Give the lines below again exactly, starting with the line that holds "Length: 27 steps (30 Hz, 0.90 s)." and going on through the line that holds "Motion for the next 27".

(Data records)
+ + + + +
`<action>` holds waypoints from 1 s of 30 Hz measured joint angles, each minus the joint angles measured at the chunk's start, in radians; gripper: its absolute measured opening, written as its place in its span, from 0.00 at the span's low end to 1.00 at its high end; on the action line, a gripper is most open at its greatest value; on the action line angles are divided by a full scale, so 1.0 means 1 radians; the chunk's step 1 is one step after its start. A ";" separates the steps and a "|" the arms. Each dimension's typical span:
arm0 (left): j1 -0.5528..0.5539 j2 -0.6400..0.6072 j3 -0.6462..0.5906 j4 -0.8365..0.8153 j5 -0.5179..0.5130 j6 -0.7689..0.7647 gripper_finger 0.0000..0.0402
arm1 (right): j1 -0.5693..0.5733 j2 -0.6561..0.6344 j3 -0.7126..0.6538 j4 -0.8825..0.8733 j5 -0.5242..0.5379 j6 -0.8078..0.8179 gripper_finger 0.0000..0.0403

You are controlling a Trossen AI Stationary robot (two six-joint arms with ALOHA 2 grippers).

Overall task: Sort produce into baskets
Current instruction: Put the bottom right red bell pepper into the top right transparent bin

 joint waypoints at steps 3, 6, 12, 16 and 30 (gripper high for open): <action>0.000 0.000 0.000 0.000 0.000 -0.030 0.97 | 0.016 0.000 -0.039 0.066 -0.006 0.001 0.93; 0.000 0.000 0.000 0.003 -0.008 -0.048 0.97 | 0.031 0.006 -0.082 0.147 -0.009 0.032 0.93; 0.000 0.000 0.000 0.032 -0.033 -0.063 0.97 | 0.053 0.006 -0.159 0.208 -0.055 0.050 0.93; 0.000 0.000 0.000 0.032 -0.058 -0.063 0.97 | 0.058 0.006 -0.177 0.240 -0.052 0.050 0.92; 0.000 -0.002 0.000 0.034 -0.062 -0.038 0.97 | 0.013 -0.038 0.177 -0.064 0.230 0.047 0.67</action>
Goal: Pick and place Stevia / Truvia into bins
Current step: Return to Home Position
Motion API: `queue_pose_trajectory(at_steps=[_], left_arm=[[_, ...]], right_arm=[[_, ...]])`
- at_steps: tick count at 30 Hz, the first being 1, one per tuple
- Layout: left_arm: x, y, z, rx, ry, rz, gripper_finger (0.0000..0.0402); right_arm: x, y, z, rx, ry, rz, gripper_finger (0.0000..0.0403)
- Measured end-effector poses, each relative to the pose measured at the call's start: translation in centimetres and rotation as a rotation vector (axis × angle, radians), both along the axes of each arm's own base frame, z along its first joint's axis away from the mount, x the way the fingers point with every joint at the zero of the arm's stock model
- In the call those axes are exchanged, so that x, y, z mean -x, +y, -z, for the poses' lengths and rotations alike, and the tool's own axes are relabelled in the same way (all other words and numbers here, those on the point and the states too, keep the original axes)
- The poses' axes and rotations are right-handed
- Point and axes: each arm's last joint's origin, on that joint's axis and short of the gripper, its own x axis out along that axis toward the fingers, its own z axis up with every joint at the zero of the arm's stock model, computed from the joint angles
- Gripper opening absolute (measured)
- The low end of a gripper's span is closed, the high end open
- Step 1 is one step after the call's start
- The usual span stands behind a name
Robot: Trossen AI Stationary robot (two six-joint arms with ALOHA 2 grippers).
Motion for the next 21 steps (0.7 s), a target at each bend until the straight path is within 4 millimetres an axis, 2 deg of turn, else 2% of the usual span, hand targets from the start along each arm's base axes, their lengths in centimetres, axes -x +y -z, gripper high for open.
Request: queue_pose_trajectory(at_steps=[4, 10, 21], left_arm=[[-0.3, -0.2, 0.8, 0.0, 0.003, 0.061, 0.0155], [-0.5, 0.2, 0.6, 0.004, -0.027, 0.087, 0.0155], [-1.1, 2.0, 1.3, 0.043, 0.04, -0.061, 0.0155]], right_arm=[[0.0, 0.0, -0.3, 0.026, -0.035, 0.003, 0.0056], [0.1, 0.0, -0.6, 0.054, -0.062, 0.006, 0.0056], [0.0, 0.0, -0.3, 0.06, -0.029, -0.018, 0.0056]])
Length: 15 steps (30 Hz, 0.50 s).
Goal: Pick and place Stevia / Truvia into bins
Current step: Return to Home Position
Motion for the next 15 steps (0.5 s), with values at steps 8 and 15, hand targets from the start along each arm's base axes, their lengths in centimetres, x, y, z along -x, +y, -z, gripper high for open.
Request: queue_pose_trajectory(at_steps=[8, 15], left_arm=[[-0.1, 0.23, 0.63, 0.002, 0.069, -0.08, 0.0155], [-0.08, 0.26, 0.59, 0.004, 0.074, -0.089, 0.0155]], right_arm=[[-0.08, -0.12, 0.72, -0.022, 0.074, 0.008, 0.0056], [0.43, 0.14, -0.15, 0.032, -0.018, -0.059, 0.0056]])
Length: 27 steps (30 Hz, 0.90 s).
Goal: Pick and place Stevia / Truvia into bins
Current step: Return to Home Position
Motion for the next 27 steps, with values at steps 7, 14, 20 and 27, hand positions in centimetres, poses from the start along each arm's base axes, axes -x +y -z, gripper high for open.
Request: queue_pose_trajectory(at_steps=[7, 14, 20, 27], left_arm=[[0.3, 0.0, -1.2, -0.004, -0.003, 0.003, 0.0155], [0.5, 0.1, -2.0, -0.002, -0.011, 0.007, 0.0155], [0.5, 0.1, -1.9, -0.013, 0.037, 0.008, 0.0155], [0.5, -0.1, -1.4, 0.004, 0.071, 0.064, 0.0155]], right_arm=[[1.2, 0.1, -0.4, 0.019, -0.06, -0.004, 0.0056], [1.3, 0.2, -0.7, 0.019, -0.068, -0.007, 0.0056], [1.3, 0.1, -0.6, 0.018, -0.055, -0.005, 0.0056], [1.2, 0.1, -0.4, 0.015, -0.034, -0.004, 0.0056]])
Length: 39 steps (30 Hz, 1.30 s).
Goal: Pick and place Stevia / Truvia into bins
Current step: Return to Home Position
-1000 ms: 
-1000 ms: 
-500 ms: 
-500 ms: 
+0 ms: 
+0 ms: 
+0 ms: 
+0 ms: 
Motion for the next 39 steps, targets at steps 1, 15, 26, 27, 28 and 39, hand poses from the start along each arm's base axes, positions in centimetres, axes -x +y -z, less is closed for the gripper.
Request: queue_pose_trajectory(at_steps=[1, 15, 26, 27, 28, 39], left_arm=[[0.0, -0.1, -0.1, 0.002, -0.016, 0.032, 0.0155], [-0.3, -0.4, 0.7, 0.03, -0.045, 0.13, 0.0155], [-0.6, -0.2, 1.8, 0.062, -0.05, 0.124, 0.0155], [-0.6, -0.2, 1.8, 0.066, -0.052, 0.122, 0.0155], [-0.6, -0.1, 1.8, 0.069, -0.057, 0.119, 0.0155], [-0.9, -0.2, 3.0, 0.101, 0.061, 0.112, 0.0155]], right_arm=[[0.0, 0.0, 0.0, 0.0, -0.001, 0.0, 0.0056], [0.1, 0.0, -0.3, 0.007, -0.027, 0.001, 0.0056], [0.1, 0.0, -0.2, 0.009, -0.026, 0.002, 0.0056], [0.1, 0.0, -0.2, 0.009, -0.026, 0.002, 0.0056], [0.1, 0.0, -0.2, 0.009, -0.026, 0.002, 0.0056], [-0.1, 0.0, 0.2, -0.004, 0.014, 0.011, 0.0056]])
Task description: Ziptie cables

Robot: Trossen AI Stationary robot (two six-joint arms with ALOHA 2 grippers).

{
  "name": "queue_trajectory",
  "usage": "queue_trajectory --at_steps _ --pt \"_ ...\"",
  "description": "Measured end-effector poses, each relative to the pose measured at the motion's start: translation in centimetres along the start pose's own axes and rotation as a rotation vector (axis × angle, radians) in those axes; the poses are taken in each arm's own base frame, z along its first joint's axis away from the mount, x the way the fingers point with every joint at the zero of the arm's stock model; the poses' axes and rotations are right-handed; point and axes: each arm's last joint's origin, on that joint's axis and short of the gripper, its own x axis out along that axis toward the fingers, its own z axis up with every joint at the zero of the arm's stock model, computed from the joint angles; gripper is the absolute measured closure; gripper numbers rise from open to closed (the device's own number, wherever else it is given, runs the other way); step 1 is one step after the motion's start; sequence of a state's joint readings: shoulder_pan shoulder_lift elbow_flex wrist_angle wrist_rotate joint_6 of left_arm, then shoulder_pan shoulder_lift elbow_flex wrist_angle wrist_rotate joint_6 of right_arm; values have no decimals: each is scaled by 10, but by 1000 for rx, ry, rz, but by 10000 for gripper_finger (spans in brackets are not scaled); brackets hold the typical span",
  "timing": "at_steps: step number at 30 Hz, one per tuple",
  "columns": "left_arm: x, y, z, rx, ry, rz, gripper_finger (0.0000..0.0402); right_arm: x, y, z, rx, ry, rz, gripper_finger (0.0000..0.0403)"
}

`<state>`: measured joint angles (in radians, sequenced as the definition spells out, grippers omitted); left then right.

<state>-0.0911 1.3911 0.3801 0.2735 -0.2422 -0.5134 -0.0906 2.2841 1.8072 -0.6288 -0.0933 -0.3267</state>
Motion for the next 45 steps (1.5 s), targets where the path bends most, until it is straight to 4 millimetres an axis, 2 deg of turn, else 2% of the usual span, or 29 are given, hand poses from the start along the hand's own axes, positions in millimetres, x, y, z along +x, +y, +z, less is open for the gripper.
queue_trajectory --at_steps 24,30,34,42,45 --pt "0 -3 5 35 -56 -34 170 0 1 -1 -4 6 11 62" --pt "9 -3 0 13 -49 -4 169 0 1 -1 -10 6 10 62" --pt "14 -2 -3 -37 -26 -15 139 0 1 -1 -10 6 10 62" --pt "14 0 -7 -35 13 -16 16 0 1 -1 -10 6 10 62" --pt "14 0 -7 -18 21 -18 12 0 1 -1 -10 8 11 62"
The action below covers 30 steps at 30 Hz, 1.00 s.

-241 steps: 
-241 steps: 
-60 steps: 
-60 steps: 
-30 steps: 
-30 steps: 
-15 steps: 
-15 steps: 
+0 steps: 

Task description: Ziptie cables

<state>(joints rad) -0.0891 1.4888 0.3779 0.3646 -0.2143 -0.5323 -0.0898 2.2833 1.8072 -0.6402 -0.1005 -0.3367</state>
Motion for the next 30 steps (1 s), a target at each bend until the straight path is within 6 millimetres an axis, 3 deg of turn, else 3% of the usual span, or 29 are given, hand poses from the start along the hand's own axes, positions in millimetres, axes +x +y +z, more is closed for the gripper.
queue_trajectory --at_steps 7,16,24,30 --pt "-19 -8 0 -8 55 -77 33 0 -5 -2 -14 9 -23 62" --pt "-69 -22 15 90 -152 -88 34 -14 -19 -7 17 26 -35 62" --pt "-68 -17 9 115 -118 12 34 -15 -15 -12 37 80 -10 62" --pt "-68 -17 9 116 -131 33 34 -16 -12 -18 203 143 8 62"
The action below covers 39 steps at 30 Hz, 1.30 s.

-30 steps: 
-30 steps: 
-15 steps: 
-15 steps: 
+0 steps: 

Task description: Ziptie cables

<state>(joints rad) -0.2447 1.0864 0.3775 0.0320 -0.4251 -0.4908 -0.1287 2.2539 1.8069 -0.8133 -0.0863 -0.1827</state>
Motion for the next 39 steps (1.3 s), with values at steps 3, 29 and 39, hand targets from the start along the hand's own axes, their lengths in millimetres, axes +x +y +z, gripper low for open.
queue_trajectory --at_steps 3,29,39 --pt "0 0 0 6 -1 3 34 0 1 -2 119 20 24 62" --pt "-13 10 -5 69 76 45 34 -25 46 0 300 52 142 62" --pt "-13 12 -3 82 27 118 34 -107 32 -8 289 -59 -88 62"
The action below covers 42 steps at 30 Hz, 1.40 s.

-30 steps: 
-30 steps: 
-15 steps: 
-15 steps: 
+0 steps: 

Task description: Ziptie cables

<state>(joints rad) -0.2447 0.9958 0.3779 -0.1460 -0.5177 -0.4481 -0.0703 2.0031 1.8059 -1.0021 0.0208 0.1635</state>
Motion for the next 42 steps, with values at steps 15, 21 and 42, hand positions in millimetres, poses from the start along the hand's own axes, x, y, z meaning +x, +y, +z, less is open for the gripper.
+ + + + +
* **TASK SOLUTION**:
Length: 27 steps (30 Hz, 0.90 s).
Goal: Pick and place Stevia / Truvia into bins
Current step: Return to Home Position
Motion for the next 27 steps, with values at steps 7, 14, 20 and 27, hand positions in centimetres, poses from the start along each arm's base axes, axes -x +y -z, gripper high for open.

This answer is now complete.